126.161

Verordnung über die Bearbeitung von Personendaten des Staatspersonals

Vom 20.11.1990 (Stand 01.08.2023)

Der Regierungsrat des Kantons Solothurn

gestützt auf Artikel 79 Absatz 2 der Verfassung des Kantons Solothurn (KV) vom 8. Juni 19861 und § 54 des Gesetzes über das Staatspersonal (StPG) vom 27. September 19922

beschliesst:

Art. 1 Zweck

Diese Verordnung regelt die einheitliche elektronische und manuelle Bearbeitung von Personendaten des Staatspersonals, wie Erhebung, Aufbewahrung, Verwendung, Veränderung, Bekanntgabe und Vernichtung.

Art. 2

Art. 3 Geltungsbereich

Diese Verordnung gilt für das voll- und teilzeitlich beschäftigte Personal der kantonalen Verwaltung, der Gerichte, der kantonalen Schulen, der kantonalen Anstalten, des kantonalen Polizeikorps, der Solothurner Spitäler AG und der Lehrpersonen der Volksschule.

Art. 4 Zuständigkeit

Zuständig zur Bearbeitung von Personendaten sind:

  1. die Anstellungsbehörden für Daten betreffend das Anstellungsverhältnis;

  2. die Dienststellen für Daten betreffend das Führungsverhältnis.

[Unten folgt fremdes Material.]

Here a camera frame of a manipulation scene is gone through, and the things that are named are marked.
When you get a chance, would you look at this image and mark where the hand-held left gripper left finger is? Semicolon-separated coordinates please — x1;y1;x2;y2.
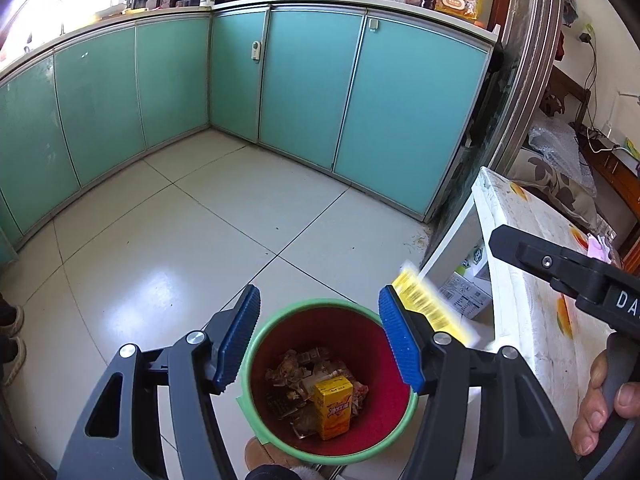
57;284;262;480

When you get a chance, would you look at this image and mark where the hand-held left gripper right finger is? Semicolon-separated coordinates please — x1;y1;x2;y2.
378;285;583;480

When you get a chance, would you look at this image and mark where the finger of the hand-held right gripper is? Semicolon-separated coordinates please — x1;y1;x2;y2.
488;225;609;307

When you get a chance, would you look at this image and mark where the yellow paper carton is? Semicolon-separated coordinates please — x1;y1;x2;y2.
391;260;481;349
314;376;355;442

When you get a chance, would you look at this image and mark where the red bin with green rim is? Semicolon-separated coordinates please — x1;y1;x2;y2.
236;298;419;465

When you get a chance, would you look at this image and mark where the person's right hand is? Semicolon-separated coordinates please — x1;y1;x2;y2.
571;347;640;457

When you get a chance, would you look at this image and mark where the pink wrapper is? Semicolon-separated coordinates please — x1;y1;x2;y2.
587;233;614;264

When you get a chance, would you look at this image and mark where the green print cardboard box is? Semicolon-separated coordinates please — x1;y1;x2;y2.
457;239;494;282

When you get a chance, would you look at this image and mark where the pile of crumpled paper scraps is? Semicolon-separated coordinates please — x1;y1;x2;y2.
264;345;372;439

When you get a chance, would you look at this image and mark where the white printed cardboard box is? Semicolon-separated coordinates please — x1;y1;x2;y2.
437;270;494;321

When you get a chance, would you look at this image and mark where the leaf print pillow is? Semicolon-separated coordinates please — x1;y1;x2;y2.
510;147;601;232

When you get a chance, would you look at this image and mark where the crinkled clear plastic sheet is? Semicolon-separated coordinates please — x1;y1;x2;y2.
528;122;599;197

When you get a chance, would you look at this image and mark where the wooden desk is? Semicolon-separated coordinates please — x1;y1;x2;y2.
580;127;640;197

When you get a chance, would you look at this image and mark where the beige slipper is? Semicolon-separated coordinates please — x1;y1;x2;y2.
244;435;302;476

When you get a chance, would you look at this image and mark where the person's dark trouser leg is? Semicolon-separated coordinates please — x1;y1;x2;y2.
247;464;322;480

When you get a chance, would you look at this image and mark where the wooden headboard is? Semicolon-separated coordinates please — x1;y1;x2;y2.
542;67;594;127

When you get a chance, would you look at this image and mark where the beige shoe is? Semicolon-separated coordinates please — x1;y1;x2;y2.
0;305;25;339
0;336;27;387

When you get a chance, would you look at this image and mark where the teal kitchen cabinet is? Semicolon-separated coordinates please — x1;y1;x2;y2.
0;0;504;262

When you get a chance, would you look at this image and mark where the metal sliding door frame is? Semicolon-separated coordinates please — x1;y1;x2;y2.
429;0;567;241

Die Verantwortlichen bei den Dienststellen bearbeiten die Personendaten des ihnen unterstellten Personals.

Art. 5

Art. 6

Art. 7

Art. 8

Art. 9

Art. 10

Art. 11

Art. 12

Art. 13 Aufbewahrung und Vernichtung

Personendaten über ehemalige Angestellte müssen während 10 Jahren seit dem Austritt durch die in § 4 genannten Stellen aufbewahrt werden. Nach Ablauf dieser Frist sind sie zu vernichten, wenn nicht gestützt auf eine gesetzliche Grundlage eine längere oder dauernde Aufbewahrung vorgeschrieben ist. Absatz 2 bleibt vorbehalten.

Die Dienststellen sind verpflichtet, die letzten zwei Mitarbeiterinnen- und Mitarbeiterbeurteilungen, sowie das Schlusszeugnis während 10 Jahren seit dem Austritt aufzubewahren. Die übrigen bei den Dienststellen vorhandenen Personendaten sind beim Austritt zu vernichten.

Art. 14

Art. 15

Art. 16 Inkrafttreten

Diese Verordnung tritt am 1. März 1991 in Kraft. Vorbehalten bleibt das Einspruchsrecht des Kantonsrates.